The incident received nationwide attention. The New York Times reported that the Nov. 24 murder of a worker named Ed Cox had led to the events. The Arkansas Gazette reported that there also was a murder the next night of a driller named Cotton Parsons outside a bar in the Smackover Field settlement of Patagonia.

Some newspapers ran sensational reports that couldn’t be verified.

The Seattle Star said that “2,000 bootleggers, dive keepers and gamblers are aligned against the vigilantes in a skirmish, which first flared last night and raged for hours.”

The Washington Times reported that a mob of 200 “white-robed and masked men” had taken on gamblers and oil workers in “one of the most spectacular engagements ever noted in this section.”

Some newspapers reported incorrectly that as many as 75 people had been killed or wounded. The New York Times later reported that one man had been killed with four injured and five tarred and feathered.

One thing is clear. Large numbers of the so-called undesirables began leaving the area after these events.

“By Nov. 30, about 1,100 had departed by train from nearby Camden,” Griffith writes. “Although there were rumors that they were gathering in Union County to seek their revenge, Ouachita County authorities assured residents that there would be no more trouble.
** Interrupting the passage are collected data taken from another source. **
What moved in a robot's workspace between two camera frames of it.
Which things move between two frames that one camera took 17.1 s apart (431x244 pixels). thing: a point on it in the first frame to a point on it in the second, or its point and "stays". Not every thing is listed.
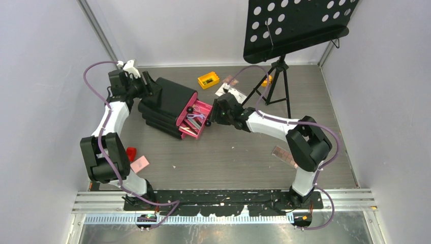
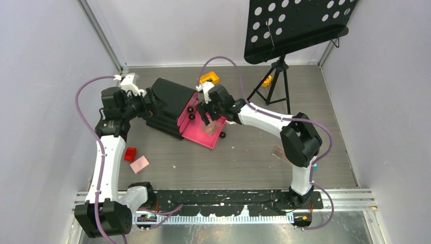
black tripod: [280, 65] stays
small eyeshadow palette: [229, 79] to [211, 128]
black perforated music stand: [275, 28] stays
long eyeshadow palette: [285, 155] stays
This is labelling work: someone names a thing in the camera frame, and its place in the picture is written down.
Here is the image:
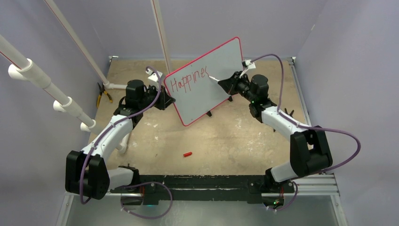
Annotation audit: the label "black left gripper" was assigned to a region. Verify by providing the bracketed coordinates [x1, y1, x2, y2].
[139, 83, 175, 111]

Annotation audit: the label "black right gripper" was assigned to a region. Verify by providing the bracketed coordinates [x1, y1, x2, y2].
[219, 71, 256, 103]

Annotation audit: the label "red framed whiteboard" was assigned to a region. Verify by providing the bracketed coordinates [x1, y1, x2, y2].
[163, 37, 243, 126]

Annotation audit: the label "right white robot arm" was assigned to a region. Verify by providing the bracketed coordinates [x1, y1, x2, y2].
[217, 72, 333, 192]

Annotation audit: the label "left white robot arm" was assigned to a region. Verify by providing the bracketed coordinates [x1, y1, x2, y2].
[65, 80, 175, 200]

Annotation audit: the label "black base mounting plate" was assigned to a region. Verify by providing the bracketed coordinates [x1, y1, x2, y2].
[138, 174, 269, 206]

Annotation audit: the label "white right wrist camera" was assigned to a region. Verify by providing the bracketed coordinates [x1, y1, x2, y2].
[239, 59, 256, 78]

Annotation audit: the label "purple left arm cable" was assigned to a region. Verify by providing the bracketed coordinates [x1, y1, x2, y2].
[79, 66, 163, 206]

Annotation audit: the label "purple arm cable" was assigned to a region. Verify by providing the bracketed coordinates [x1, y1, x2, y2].
[79, 66, 163, 206]
[251, 53, 361, 174]

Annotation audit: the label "yellow handled pliers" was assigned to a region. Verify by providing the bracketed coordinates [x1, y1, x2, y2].
[96, 83, 113, 108]

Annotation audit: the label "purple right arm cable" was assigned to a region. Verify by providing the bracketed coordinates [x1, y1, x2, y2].
[251, 53, 361, 174]

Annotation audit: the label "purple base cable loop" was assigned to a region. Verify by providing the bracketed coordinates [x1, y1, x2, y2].
[120, 181, 174, 220]

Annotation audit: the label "white pvc pipe frame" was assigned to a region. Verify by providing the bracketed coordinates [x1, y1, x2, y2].
[0, 0, 173, 155]

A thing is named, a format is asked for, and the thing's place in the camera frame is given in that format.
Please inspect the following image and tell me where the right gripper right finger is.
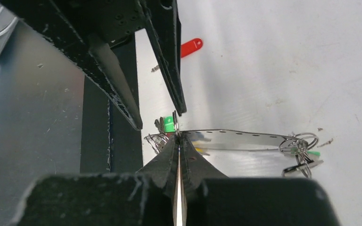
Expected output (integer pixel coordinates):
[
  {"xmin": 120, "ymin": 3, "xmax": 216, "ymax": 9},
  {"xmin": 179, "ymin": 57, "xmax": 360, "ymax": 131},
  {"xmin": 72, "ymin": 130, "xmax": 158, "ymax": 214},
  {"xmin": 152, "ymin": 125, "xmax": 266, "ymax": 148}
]
[{"xmin": 180, "ymin": 149, "xmax": 340, "ymax": 226}]

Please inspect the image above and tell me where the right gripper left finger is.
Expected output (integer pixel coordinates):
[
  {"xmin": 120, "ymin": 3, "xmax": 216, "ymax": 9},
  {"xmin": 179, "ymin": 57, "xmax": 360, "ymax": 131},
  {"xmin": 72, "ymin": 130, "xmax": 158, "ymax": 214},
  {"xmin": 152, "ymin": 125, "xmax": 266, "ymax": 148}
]
[{"xmin": 12, "ymin": 136, "xmax": 179, "ymax": 226}]

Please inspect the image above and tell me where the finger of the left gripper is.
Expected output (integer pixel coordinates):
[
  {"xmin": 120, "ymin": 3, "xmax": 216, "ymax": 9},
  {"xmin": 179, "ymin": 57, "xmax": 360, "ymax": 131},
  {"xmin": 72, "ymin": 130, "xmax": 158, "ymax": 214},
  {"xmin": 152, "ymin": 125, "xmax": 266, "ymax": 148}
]
[
  {"xmin": 0, "ymin": 0, "xmax": 143, "ymax": 130},
  {"xmin": 140, "ymin": 0, "xmax": 187, "ymax": 115}
]

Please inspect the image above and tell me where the metal keyring plate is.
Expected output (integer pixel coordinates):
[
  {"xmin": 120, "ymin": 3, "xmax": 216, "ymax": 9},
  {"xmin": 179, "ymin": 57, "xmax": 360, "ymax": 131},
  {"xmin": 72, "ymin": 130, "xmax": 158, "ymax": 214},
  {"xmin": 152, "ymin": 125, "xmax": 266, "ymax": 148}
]
[{"xmin": 179, "ymin": 129, "xmax": 298, "ymax": 155}]

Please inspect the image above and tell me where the green tag key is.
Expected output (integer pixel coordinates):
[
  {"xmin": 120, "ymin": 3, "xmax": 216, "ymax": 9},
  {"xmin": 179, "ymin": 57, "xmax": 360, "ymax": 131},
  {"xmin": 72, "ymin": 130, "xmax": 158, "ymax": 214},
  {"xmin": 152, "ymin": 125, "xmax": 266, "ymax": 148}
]
[{"xmin": 154, "ymin": 110, "xmax": 181, "ymax": 136}]

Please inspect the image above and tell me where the red tag key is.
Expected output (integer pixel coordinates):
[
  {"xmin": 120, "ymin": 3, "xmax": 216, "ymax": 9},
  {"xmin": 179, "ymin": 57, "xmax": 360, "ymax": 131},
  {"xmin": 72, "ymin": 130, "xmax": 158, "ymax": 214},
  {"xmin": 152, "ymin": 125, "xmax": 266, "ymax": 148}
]
[{"xmin": 181, "ymin": 38, "xmax": 204, "ymax": 58}]

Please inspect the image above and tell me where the black tag key on plate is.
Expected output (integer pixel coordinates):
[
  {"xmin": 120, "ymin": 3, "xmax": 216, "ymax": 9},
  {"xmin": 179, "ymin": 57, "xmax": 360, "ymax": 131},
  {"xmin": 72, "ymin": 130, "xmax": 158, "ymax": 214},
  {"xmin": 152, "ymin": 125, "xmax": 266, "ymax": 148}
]
[{"xmin": 278, "ymin": 132, "xmax": 323, "ymax": 179}]

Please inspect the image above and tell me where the green tag on plate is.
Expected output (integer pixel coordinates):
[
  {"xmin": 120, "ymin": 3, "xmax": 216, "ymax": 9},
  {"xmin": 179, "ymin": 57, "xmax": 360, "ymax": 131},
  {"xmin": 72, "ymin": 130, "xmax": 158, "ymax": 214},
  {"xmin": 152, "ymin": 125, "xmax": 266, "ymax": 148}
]
[{"xmin": 307, "ymin": 151, "xmax": 321, "ymax": 157}]
On Dec. 1, the Arkansas Gazette reported that Sheriff Ed Harper had returned to Camden after touring the oil fields. He found no sign of further trouble and reported that ‘the undesirable element seems to have been thoroughly cleaned out.’

“Smackover constable Hampton Lewis and local bank cashier O.B. Gordon ‘deplored the publicity given the raids, merely a repetition of events which had occurred in all new oil fields.'”

The Arkansas Gazette finally reported that the only death that could be attributed to the vigilantes was that of E.J. Wood at a settlement known as Ouachita City.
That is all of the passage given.